NIAMEY, July 9 | Mon Jul 9, 2012 6:26pm EDT

NIAMEY, July 9 (Reuters) - About 1,200 workers at Niger's Akouta uranium mine owned by COMINAK, a subsidiary of France's Areva, have began a 72-hour strike to demand higher wages, a union official said on Monday.

Inoua Neino, secretary general of the SYNTRAMIN union, said production had stopped at the over 1,600 tonnes a year mine in the north of the west African nation after the workers downed tools.

"We embarked on a strike after our demand for a 3 percent raise in salaries, even though insignificant, was not met with satisfaction by management," Neino told journalists.

"Workers did not go down into the mine today and if they are not down there, it means that there was no extraction, and if there was no extraction, there is no production," he said.

The company was not immediately available for comment.

Niger is the top supplier of uranium to France's nuclear power industry.
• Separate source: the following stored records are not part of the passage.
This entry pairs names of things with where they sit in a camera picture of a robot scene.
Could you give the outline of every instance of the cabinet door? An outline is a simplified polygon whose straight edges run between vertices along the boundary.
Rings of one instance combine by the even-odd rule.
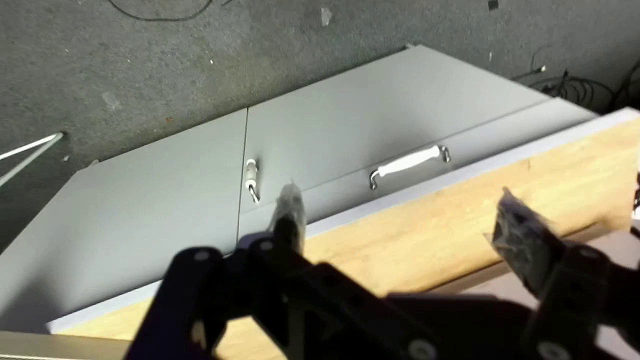
[[[367,189],[367,175],[353,180],[367,189],[357,198],[333,181],[546,100],[531,87],[413,45],[253,106],[247,157],[258,159],[263,202],[243,193],[240,232],[269,224],[263,214],[288,181],[312,192],[308,214],[318,219],[379,195]],[[441,167],[425,164],[417,172],[427,180]]]
[[[81,169],[0,256],[2,326],[158,279],[188,245],[230,252],[244,129],[247,109]]]

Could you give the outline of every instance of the gray cabinet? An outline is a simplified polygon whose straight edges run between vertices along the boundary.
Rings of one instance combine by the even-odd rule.
[[[236,245],[247,109],[81,169],[2,254],[5,327],[161,279],[188,245]]]
[[[383,162],[548,100],[545,93],[441,52],[413,45],[253,106],[247,157],[258,159],[263,202],[254,204],[247,192],[243,193],[240,234],[265,229],[274,199],[288,181],[303,187],[308,219],[315,222],[439,175],[473,156],[466,151],[487,154],[487,146],[501,149],[502,146],[493,141],[510,133],[465,144],[465,154],[453,147],[453,164],[427,162],[385,178],[374,192],[368,187],[371,169]],[[540,135],[540,129],[551,128],[524,126],[519,128],[522,135],[517,133],[517,138],[531,139]]]

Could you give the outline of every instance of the door handle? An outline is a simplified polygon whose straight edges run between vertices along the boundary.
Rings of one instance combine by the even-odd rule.
[[[439,144],[433,147],[425,147],[425,149],[401,156],[401,157],[386,162],[386,164],[379,166],[377,169],[372,169],[372,173],[368,175],[368,186],[371,186],[371,189],[377,189],[380,178],[394,173],[394,172],[414,167],[414,166],[425,164],[434,157],[441,157],[443,162],[450,162],[453,154],[449,151],[449,147],[445,144]]]
[[[258,192],[258,159],[257,157],[248,157],[244,162],[244,187],[248,192],[248,195],[253,198],[254,204],[260,204],[260,192]]]

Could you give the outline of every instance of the wooden plank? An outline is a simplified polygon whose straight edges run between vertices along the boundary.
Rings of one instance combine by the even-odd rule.
[[[499,262],[493,232],[502,187],[551,219],[557,234],[591,224],[629,229],[638,164],[640,119],[603,121],[599,131],[517,162],[463,178],[433,193],[394,204],[307,242],[312,262],[333,262],[377,293],[414,291]],[[67,327],[65,333],[133,338],[121,324],[140,321],[148,301]],[[223,356],[280,357],[250,320],[235,321]]]
[[[0,332],[0,357],[108,360],[122,357],[127,347],[121,339]]]

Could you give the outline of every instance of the metal handle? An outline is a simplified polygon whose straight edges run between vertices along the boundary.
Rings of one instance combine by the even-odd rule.
[[[257,157],[244,162],[244,187],[248,189],[248,195],[254,204],[260,204],[258,172],[260,167]]]
[[[443,162],[450,162],[453,159],[453,154],[449,151],[449,147],[445,144],[439,144],[439,146],[433,146],[433,147],[427,147],[427,149],[419,149],[419,151],[413,151],[413,154],[407,154],[402,157],[397,157],[389,164],[383,164],[379,166],[371,175],[368,175],[368,186],[371,189],[377,189],[379,187],[379,178],[385,178],[389,173],[394,173],[394,172],[402,172],[402,169],[408,169],[408,167],[414,167],[423,162],[428,162],[428,159],[434,159],[434,157],[441,157]]]

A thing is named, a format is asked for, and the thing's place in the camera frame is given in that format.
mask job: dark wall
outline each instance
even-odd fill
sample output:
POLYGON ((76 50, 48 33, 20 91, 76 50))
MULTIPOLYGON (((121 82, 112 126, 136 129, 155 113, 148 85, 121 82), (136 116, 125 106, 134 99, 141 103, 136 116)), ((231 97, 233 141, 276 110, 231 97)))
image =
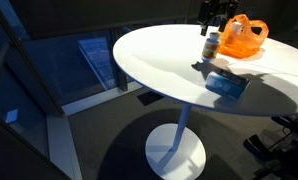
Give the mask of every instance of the dark wall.
POLYGON ((43 38, 185 18, 189 0, 10 0, 10 3, 29 36, 43 38))
POLYGON ((251 10, 250 19, 264 21, 270 32, 290 30, 298 23, 298 0, 240 0, 239 8, 251 10))

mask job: blue box
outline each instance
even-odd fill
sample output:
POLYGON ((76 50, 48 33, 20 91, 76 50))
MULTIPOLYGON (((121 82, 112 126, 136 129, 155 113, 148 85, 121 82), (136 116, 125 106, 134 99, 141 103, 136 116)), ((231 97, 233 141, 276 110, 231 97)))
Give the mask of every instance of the blue box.
POLYGON ((206 88, 221 96, 239 99, 250 81, 223 69, 212 71, 206 79, 206 88))

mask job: table pedestal base
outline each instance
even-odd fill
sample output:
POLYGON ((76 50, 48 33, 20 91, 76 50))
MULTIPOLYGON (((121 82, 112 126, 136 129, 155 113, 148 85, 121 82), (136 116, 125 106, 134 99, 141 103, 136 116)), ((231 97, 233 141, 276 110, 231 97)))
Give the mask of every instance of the table pedestal base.
POLYGON ((163 179, 196 179, 205 162, 205 149, 190 129, 184 128, 177 150, 172 148, 177 124, 155 128, 146 142, 146 156, 150 167, 163 179))

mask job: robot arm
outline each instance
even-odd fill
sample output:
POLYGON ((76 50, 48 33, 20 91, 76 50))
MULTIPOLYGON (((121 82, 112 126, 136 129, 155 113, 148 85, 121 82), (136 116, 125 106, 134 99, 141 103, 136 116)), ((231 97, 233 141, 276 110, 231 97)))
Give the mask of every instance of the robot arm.
POLYGON ((221 18, 219 31, 223 32, 227 21, 235 15, 238 3, 238 0, 209 0, 202 2, 197 19, 197 22, 201 25, 201 35, 206 35, 209 21, 217 16, 221 18))

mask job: bottle
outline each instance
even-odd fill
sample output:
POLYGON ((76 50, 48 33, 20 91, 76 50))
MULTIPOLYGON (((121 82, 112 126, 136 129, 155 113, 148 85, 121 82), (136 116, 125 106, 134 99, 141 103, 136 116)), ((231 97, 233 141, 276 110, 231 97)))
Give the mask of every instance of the bottle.
POLYGON ((203 61, 209 62, 216 58, 220 46, 219 37, 220 33, 218 32, 212 32, 209 34, 209 38, 206 40, 202 51, 201 59, 203 61))

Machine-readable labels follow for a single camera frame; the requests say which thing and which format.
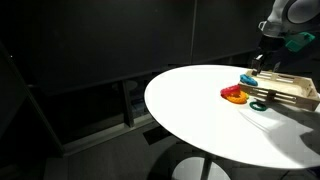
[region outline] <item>floor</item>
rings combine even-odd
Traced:
[[[44,180],[166,180],[171,179],[174,168],[182,160],[204,157],[201,150],[157,127],[157,123],[152,123],[68,158],[47,159]],[[231,167],[232,180],[278,180],[286,173],[222,158],[217,160]],[[310,178],[306,171],[290,171],[283,179],[315,178]]]

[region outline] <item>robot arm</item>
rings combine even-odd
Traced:
[[[267,21],[258,27],[263,37],[259,44],[261,53],[252,63],[255,76],[261,72],[264,61],[285,45],[286,37],[320,31],[320,0],[276,0]]]

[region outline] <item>orange toy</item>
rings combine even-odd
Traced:
[[[244,104],[247,102],[247,95],[245,92],[240,91],[240,95],[226,96],[226,99],[235,104]]]

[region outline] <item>dark floor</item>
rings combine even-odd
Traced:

COMINAK has been mining deep uranium deposits in the northwest of Niger since 1978.

Niger produces about 4,000 tonnes of uranium per year from mines mostly operated by Areva. China National Nuclear Corp also has a uranium mining project in the country with output of 700 tonnes per year.

Areva's Imouraren mine, under construction, is expected to more than double Niger's current production when it comes online in 2014 with expected output of 5,000 tonnes per year. (Reporting by Abdoulaye Massalatchi; Writing by Bate Felix; Editing by M.D. Golan)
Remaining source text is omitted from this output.